▶ Instructions for the task:
Repeat exactly the lines of the listing below, please, starting with the first and ending with the line containing "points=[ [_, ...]"; leave out the rest.

==== Information shown

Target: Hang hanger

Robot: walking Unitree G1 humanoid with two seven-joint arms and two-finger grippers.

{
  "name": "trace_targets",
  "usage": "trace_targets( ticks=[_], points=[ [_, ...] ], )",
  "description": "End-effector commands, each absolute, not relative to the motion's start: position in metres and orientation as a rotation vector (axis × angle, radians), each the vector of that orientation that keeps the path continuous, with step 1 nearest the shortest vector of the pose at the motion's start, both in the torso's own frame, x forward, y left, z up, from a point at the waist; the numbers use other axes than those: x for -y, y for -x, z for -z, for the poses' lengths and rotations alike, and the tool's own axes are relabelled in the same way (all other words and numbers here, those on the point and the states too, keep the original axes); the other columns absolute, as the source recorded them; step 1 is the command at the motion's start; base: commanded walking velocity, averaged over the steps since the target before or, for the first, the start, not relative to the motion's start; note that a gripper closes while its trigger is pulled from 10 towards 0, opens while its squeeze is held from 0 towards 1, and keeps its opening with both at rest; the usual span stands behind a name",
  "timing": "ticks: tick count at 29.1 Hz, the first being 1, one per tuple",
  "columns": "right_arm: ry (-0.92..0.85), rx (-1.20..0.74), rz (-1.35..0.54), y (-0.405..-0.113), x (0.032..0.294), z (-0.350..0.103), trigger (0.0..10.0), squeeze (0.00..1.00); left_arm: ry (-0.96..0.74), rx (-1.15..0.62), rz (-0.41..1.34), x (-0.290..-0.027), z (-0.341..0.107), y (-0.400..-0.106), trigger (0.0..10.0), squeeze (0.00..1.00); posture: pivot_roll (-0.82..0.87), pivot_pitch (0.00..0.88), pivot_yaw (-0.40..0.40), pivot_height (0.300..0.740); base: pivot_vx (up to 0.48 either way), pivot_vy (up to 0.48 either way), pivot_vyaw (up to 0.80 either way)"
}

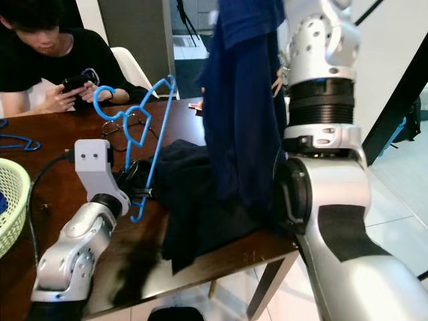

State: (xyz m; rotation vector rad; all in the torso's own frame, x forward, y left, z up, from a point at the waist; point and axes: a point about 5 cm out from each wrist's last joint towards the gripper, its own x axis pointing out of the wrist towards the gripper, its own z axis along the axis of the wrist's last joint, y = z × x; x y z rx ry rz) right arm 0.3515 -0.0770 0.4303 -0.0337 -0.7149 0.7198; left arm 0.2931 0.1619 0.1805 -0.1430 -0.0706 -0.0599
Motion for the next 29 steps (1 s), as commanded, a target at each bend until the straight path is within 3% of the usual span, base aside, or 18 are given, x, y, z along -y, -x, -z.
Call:
trace_targets(
  ticks=[1, 2, 4, 5, 6, 7, 9, 10, 17, 18, 26, 28, 29],
  points=[
    [0.189, 0.569, -0.788, -0.358, 0.061, -0.397, 10.0, 0.00, 0.140, 0.069, 0.068, -0.158, -0.181, -0.291, 10.0, 0.00, 0.07, 0.056, -0.061, 0.735, 0.000, 0.000, 0.00],
    [0.336, 0.428, -0.870, -0.358, 0.054, -0.357, 10.0, 0.00, 0.138, 0.069, 0.062, -0.159, -0.181, -0.290, 10.0, 0.00, 0.07, 0.061, -0.059, 0.735, 0.000, 0.000, 0.00],
    [0.336, 0.428, -0.870, -0.358, 0.054, -0.357, 10.0, 0.00, 0.138, 0.069, 0.062, -0.159, -0.181, -0.290, 10.0, 0.00, 0.07, 0.061, -0.059, 0.735, 0.000, 0.000, 0.00],
    [0.470, 0.297, -0.950, -0.354, 0.055, -0.319, 10.0, 0.00, 0.138, 0.067, 0.057, -0.160, -0.181, -0.289, 10.0, 0.00, 0.06, 0.069, -0.053, 0.735, 0.000, 0.000, 0.00],
    [0.470, 0.297, -0.950, -0.354, 0.055, -0.319, 10.0, 0.00, 0.138, 0.067, 0.057, -0.160, -0.181, -0.289, 10.0, 0.00, 0.06, 0.069, -0.053, 0.735, 0.000, 0.000, 0.00],
    [0.559, 0.176, -1.009, -0.349, 0.061, -0.288, 10.0, 0.00, 0.137, 0.067, 0.052, -0.162, -0.181, -0.289, 10.0, 0.00, 0.06, 0.072, -0.048, 0.735, 0.000, 0.000, 0.00],
    [0.559, 0.176, -1.009, -0.349, 0.061, -0.288, 10.0, 0.00, 0.137, 0.067, 0.052, -0.162, -0.181, -0.289, 10.0, 0.00, 0.06, 0.072, -0.048, 0.735, 0.000, 0.000, 0.00],
    [0.561, 0.027, -0.931, -0.352, 0.075, -0.261, 10.0, 0.00, 0.140, 0.068, 0.044, -0.162, -0.182, -0.290, 10.0, 0.00, 0.05, 0.073, -0.044, 0.735, 0.000, 0.000, 0.00],
    [0.560, 0.015, -0.798, -0.363, 0.087, -0.260, 10.0, 0.04, 0.140, 0.077, 0.034, -0.161, -0.183, -0.291, 10.0, 0.00, 0.04, 0.071, -0.041, 0.735, 0.000, 0.000, 0.00],
    [0.593, 0.012, -0.772, -0.363, 0.088, -0.255, 10.0, 1.00, 0.136, 0.082, 0.022, -0.162, -0.184, -0.291, 10.0, 0.00, 0.05, 0.069, -0.041, 0.735, 0.000, 0.000, 0.00],
    [0.648, -0.002, -0.766, -0.357, 0.091, -0.240, 10.0, 1.00, 0.092, 0.108, -0.045, -0.185, -0.193, -0.291, 10.0, 0.00, 0.06, 0.065, -0.044, 0.735, 0.000, 0.000, 0.00],
    [0.702, -0.023, -0.812, -0.348, 0.117, -0.239, 10.0, 1.00, -0.049, 0.153, -0.061, -0.220, -0.216, -0.293, 10.0, 0.00, 0.07, 0.055, -0.043, 0.735, 0.000, 0.000, 0.00],
    [0.702, -0.023, -0.812, -0.348, 0.117, -0.239, 10.0, 1.00, -0.049, 0.153, -0.061, -0.220, -0.216, -0.293, 10.0, 0.00, 0.07, 0.055, -0.043, 0.735, 0.000, 0.000, 0.00]
  ],
)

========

▶ Solution for this task:
Target: Hang hanger

Robot: walking Unitree G1 humanoid with two seven-joint arms and two-finger grippers.

{
  "name": "trace_targets",
  "usage": "trace_targets( ticks=[_], points=[ [_, ...] ], )",

Besides this answer, nothing more is needed.